But if my last Boy had been above his work, this one proved to be below it. You could not easily have disinfected any dog which he had been allowed to handle. I tried to cure him, but nothing short of boiling in dilute carbolic acid would have purified him, and even then the effect would, I feel sure, have been only temporary. So he returned to his stable litter and I engaged another. This was a sturdy little man, with a fine, honest-looking face. He had a dash of Negro blood in him, and wore a most picturesque head-dress. In fact I felt that, æsthetically, he raised the tone of my house. He was hardworking, too, and would do anything he was told, so that I seemed to have nothing to wish for now but that he might not grow old too soon. But, alas! I started on an excursion one night, leaving him in charge of my birds. He promised to attend to them faithfully, and having seen me off, started on an excursion of his own, from which he did not get back till three o’clock next day. I arrived at the same moment and he saw me. Quick as thought he raced upstairs, flung the windows open and began to pull the covers off the bird-cages; but I came in before the operation could be finished. In the interests of common morality I thought it best to eject him from the premises before he had time to frame a lie. About a week after this I received a petition, signed with his mark, recounting his faithful services, expressing his surprise and regret at the sudden and unprovoked manner in which I had dismissed him, and insinuating that some enemy or rival had poisoned my benevolent mind against him. He concluded by demanding satisfaction. I wonder what has become of him since.

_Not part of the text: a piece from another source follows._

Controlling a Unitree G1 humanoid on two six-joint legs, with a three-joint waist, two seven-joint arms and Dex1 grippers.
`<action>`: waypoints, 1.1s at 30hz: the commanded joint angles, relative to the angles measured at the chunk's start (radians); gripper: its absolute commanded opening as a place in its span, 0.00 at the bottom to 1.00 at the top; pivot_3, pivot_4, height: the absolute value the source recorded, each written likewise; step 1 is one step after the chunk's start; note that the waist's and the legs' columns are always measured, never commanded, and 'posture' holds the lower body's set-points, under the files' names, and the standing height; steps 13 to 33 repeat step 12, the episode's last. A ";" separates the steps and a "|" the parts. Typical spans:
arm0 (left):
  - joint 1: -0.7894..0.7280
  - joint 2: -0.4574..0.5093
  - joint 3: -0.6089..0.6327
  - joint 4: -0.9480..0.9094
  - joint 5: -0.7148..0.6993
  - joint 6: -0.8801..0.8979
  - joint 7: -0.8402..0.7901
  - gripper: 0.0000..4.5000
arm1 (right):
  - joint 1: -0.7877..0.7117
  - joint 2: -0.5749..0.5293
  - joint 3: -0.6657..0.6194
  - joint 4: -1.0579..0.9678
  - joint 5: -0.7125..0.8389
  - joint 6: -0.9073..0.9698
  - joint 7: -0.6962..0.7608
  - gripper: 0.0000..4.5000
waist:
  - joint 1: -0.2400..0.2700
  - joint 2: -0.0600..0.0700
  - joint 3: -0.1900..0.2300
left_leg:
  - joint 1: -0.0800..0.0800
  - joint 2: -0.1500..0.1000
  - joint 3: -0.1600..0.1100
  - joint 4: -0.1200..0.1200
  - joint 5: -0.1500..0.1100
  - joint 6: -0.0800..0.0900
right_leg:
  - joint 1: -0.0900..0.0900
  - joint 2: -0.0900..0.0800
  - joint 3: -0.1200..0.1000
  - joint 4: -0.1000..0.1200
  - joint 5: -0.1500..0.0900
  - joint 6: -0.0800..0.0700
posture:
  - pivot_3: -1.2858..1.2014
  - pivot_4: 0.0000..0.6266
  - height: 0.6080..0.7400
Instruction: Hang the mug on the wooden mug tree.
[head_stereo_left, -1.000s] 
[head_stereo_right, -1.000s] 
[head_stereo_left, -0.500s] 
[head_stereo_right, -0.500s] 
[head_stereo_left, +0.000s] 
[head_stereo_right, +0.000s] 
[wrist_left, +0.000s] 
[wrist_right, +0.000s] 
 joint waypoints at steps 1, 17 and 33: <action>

I have said that there is a vein of depravity in the dog-boy, but there must be a compensating vein of worth of some kind, an Ormuzd which in the end often triumphs over Ahriman. The influences among which he developes do little for him. At home he is certainly subject to a certain rugged discipline; his mother throws stones at him when she is angry, and his father, when he can catch him, gives him a cudgeling to be remembered. But when he leaves the parental roof he passes from all this and is left to himself. Some masters treat him in a parental spirit and chastise him when he deserves it, and the Boy tyrannizes over him and twists his ear, but on the whole he grows as a tree grows. And yet how often he matures into a most respectable and trustworthy man!

[Picture: Dog-boys]

THE GHORAWALLA, OR SYCE.

[Picture: The Ghorawalla] A BOY for yourself, a boy for your dog, then a man for your horse; that is the usual order of trouble. Of course the horse itself precedes the horse-keeper, but then I do not reckon the buying of a horse among life’s troubles, rather among its luxuries. It combines all the subtle pleasures of shopping with a turbid excitement which is its own. From the moment when you first start from the breakfast-table at the sound of hoofs, and find the noble animal at the door, arching his neck and champing his bit, as if he felt proud to bear that other animal, bandy-legged, mendacious, and altogether ignoble who sits jauntily on his back, down to the moment when you walk round to the stable for a little quiet enjoyment of the sense of ownership, there is a high tide of mental elation running through the days. Then the _Ghorawalla_ supervenes.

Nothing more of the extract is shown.